[Items from a dataset]
★ ★ ★ ★

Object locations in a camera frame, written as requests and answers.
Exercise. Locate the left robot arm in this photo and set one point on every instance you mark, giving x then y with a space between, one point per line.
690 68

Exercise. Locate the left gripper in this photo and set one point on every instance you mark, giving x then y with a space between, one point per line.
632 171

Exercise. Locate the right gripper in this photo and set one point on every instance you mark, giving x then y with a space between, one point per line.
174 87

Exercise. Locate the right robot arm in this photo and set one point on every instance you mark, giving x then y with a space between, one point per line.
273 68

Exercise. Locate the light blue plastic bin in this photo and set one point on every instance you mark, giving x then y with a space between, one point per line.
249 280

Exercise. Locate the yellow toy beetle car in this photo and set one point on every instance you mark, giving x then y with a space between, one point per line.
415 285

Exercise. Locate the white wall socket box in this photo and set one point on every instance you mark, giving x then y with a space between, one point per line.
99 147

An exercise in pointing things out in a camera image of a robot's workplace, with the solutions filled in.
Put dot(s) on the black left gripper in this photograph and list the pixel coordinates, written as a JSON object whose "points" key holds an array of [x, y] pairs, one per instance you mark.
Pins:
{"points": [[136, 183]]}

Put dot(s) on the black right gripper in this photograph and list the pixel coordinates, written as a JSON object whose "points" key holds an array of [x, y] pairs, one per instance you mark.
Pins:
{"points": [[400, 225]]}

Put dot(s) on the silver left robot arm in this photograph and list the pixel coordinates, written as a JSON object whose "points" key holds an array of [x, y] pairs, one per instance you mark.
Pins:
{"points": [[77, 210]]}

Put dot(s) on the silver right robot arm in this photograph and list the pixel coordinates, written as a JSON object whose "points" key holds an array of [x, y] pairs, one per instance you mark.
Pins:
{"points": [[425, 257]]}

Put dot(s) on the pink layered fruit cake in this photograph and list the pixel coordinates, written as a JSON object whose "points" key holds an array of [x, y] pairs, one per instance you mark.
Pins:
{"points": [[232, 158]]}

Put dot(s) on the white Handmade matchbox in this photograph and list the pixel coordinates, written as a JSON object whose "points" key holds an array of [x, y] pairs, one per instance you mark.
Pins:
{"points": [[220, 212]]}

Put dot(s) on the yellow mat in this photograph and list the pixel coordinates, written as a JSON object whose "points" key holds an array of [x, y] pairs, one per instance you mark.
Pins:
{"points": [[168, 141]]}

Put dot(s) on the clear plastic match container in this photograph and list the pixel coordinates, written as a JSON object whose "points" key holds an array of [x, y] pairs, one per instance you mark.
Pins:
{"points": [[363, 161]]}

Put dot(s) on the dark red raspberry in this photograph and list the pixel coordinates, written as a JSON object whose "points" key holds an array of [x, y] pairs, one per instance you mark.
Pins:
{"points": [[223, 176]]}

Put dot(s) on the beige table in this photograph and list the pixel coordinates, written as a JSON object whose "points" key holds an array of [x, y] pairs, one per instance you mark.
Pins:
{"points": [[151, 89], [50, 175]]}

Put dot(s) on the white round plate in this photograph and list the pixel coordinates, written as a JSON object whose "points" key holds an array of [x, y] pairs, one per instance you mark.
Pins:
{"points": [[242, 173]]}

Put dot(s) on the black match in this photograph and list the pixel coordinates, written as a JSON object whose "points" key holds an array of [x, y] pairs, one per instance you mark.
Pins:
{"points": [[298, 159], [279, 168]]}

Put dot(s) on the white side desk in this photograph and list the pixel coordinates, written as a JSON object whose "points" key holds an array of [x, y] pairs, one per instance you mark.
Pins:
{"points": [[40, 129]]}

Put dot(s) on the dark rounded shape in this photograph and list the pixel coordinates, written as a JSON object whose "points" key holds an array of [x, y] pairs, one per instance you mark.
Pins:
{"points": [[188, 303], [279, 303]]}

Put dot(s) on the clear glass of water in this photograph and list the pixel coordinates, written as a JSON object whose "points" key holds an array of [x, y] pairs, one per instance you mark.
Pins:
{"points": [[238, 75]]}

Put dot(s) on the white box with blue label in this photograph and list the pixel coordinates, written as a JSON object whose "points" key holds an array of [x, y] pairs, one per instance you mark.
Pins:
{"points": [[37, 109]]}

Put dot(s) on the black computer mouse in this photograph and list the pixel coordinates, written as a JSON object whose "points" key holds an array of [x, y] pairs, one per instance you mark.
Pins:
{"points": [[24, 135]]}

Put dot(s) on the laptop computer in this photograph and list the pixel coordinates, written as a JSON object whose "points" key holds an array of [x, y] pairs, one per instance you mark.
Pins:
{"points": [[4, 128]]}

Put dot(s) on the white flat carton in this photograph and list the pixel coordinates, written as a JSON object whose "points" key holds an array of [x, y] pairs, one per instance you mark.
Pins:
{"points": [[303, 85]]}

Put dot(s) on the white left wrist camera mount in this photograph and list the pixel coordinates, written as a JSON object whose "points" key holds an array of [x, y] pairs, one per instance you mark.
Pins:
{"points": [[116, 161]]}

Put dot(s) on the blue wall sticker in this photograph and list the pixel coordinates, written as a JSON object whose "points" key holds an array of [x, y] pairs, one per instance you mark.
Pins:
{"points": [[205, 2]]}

★ ★ ★ ★

All of the entries need to be given again, word for word.

Object locations in a camera frame, written as requests and answers.
Exercise. Locate the left robot arm in this photo and set one point on every instance you mark, giving x then y with a space between, one point per line.
690 68

Exercise. Locate the left gripper in this photo and set one point on every instance you mark, giving x then y with a space between, one point per line.
632 171

Exercise. Locate the right gripper in this photo and set one point on every instance you mark, giving x then y with a space between, one point per line.
174 87

Exercise. Locate the right robot arm in this photo and set one point on every instance you mark, giving x then y with a space between, one point per line.
273 68

Exercise. Locate the light blue plastic bin in this photo and set one point on every instance you mark, giving x then y with a space between, one point per line.
249 280

Exercise. Locate the yellow toy beetle car in this photo and set one point on every instance you mark, giving x then y with a space between, one point per line.
415 285

Exercise. Locate the white wall socket box in this photo and set one point on every instance you mark, giving x then y with a space between, one point per line.
99 147

An exercise in pointing things out in a camera image of a robot's workplace, with the solutions filled in.
Put dot(s) on the black left gripper in this photograph and list the pixel coordinates, written as a JSON object whose "points" key holds an array of [x, y] pairs, one per instance you mark.
Pins:
{"points": [[136, 183]]}

Put dot(s) on the black right gripper in this photograph and list the pixel coordinates, written as a JSON object whose "points" key holds an array of [x, y] pairs, one per instance you mark.
Pins:
{"points": [[400, 225]]}

Put dot(s) on the silver left robot arm in this photograph and list the pixel coordinates, written as a JSON object whose "points" key holds an array of [x, y] pairs, one per instance you mark.
Pins:
{"points": [[77, 210]]}

Put dot(s) on the silver right robot arm in this photograph and list the pixel coordinates, written as a JSON object whose "points" key holds an array of [x, y] pairs, one per instance you mark.
Pins:
{"points": [[425, 257]]}

Put dot(s) on the pink layered fruit cake in this photograph and list the pixel coordinates, written as a JSON object whose "points" key holds an array of [x, y] pairs, one per instance you mark.
Pins:
{"points": [[232, 158]]}

Put dot(s) on the white Handmade matchbox in this photograph and list the pixel coordinates, written as a JSON object whose "points" key holds an array of [x, y] pairs, one per instance you mark.
Pins:
{"points": [[220, 212]]}

Put dot(s) on the yellow mat in this photograph and list the pixel coordinates, written as a JSON object whose "points" key holds an array of [x, y] pairs, one per instance you mark.
Pins:
{"points": [[168, 141]]}

Put dot(s) on the clear plastic match container in this photograph and list the pixel coordinates, written as a JSON object whose "points" key holds an array of [x, y] pairs, one per instance you mark.
Pins:
{"points": [[363, 161]]}

Put dot(s) on the dark red raspberry in this photograph and list the pixel coordinates, written as a JSON object whose "points" key holds an array of [x, y] pairs, one per instance you mark.
Pins:
{"points": [[223, 176]]}

Put dot(s) on the beige table in this photograph and list the pixel coordinates, written as a JSON object whose "points" key holds an array of [x, y] pairs, one per instance you mark.
Pins:
{"points": [[151, 89], [50, 175]]}

Put dot(s) on the white round plate in this photograph and list the pixel coordinates, written as a JSON object whose "points" key holds an array of [x, y] pairs, one per instance you mark.
Pins:
{"points": [[242, 173]]}

Put dot(s) on the black match in this photograph and list the pixel coordinates, written as a JSON object whose "points" key holds an array of [x, y] pairs, one per instance you mark.
Pins:
{"points": [[298, 159], [279, 168]]}

Put dot(s) on the white side desk in this photograph and list the pixel coordinates, written as a JSON object whose "points" key holds an array of [x, y] pairs, one per instance you mark.
Pins:
{"points": [[40, 129]]}

Put dot(s) on the dark rounded shape in this photograph and list the pixel coordinates, written as a JSON object whose "points" key holds an array of [x, y] pairs, one per instance you mark.
Pins:
{"points": [[188, 303], [279, 303]]}

Put dot(s) on the clear glass of water in this photograph and list the pixel coordinates, written as a JSON object whose "points" key holds an array of [x, y] pairs, one per instance you mark.
Pins:
{"points": [[238, 75]]}

Put dot(s) on the white box with blue label in this photograph and list the pixel coordinates, written as a JSON object whose "points" key holds an array of [x, y] pairs, one per instance you mark.
Pins:
{"points": [[37, 109]]}

Put dot(s) on the black computer mouse in this photograph and list the pixel coordinates, written as a JSON object whose "points" key holds an array of [x, y] pairs, one per instance you mark.
Pins:
{"points": [[24, 135]]}

Put dot(s) on the laptop computer in this photograph and list the pixel coordinates, written as a JSON object whose "points" key holds an array of [x, y] pairs, one per instance you mark.
Pins:
{"points": [[4, 128]]}

Put dot(s) on the white flat carton in this photograph and list the pixel coordinates, written as a JSON object whose "points" key holds an array of [x, y] pairs, one per instance you mark.
Pins:
{"points": [[303, 85]]}

Put dot(s) on the white left wrist camera mount in this photograph and list the pixel coordinates, written as a JSON object whose "points" key holds an array of [x, y] pairs, one per instance you mark.
Pins:
{"points": [[116, 161]]}

Put dot(s) on the blue wall sticker in this photograph and list the pixel coordinates, written as a JSON object whose "points" key holds an array of [x, y] pairs, one per instance you mark.
Pins:
{"points": [[205, 2]]}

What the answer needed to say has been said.